* _Records supplied_
++++++++++++++++++++
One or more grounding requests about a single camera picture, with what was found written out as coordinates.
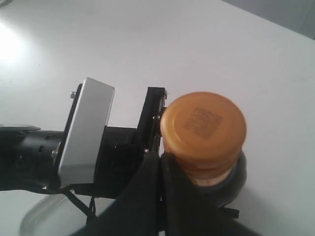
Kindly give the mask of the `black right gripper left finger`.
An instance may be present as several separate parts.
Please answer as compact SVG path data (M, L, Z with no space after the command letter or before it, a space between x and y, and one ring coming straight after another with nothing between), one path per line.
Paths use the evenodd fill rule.
M165 232L166 209L160 182L160 157L148 152L117 199L74 236L158 236Z

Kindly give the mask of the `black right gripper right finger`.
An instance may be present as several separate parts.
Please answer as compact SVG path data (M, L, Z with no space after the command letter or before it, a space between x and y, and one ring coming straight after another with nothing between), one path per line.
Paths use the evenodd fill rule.
M161 156L167 236L252 236L196 190L174 155Z

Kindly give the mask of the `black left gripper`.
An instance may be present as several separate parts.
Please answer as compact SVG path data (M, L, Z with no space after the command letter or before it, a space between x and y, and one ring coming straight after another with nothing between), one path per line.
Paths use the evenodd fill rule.
M159 121L166 99L165 88L149 87L136 128L105 128L95 167L93 196L116 198L137 172L145 154L159 150Z

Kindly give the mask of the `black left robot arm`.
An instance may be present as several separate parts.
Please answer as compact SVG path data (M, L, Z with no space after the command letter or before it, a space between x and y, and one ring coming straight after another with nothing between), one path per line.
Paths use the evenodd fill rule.
M63 188L76 194L116 198L126 188L147 152L158 152L159 119L165 109L165 88L149 87L136 128L105 126L92 181L62 183L57 170L69 132L35 126L0 128L0 188L57 194Z

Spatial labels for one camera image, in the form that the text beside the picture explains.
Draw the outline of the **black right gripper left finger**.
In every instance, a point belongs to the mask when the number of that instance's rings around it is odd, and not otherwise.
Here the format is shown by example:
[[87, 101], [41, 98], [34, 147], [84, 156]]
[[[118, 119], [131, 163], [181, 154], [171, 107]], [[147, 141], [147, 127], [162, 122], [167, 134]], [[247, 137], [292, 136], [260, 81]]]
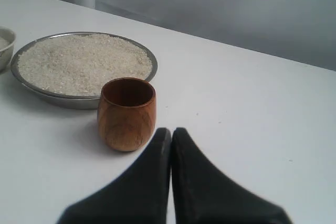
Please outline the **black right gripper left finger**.
[[58, 223], [166, 223], [171, 141], [170, 131], [158, 128], [127, 170], [67, 207]]

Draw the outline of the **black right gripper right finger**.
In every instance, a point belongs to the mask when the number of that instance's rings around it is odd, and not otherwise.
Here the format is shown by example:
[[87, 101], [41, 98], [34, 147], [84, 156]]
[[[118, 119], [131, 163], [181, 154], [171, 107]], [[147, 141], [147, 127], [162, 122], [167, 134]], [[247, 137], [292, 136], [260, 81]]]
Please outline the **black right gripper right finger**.
[[176, 223], [291, 223], [285, 210], [240, 186], [178, 127], [171, 145]]

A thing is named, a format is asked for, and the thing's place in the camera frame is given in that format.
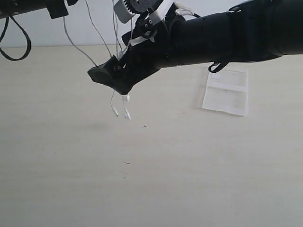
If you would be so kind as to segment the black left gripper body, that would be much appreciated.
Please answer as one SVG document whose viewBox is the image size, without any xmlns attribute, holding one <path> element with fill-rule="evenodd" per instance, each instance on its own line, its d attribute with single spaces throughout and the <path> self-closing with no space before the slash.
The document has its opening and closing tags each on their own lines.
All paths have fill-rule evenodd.
<svg viewBox="0 0 303 227">
<path fill-rule="evenodd" d="M 73 6 L 77 2 L 78 0 L 47 0 L 46 8 L 51 19 L 56 19 L 69 15 L 65 3 L 67 3 L 68 6 Z"/>
</svg>

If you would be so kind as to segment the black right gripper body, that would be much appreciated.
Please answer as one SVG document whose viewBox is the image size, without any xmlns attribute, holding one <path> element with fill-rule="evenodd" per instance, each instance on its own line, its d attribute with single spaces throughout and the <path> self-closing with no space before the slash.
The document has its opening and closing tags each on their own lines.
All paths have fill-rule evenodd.
<svg viewBox="0 0 303 227">
<path fill-rule="evenodd" d="M 158 72 L 162 68 L 183 66 L 185 54 L 178 48 L 178 31 L 186 22 L 183 16 L 170 15 L 154 25 L 148 18 L 138 18 L 135 29 L 139 35 L 150 38 L 136 46 L 129 46 L 125 56 L 119 61 L 125 70 L 125 82 L 134 85 Z"/>
</svg>

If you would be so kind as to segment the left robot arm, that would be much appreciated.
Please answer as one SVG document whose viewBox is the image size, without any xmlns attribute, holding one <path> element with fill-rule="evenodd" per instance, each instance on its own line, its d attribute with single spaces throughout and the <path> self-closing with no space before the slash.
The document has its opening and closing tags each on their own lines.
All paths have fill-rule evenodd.
<svg viewBox="0 0 303 227">
<path fill-rule="evenodd" d="M 47 9 L 50 18 L 67 16 L 66 3 L 73 6 L 78 0 L 0 0 L 0 18 L 21 15 L 40 9 Z"/>
</svg>

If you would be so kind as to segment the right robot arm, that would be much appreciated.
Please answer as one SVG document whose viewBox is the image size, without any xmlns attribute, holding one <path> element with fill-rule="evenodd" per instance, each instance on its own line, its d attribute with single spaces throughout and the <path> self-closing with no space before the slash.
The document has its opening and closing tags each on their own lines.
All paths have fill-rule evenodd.
<svg viewBox="0 0 303 227">
<path fill-rule="evenodd" d="M 121 95 L 162 68 L 209 63 L 217 73 L 231 62 L 260 62 L 303 52 L 300 0 L 247 0 L 226 12 L 199 16 L 172 0 L 126 0 L 137 14 L 120 57 L 88 71 Z"/>
</svg>
++++++++++++++++++++
Please tally every line of the entries that holds "picture" and answer with that figure alone.

2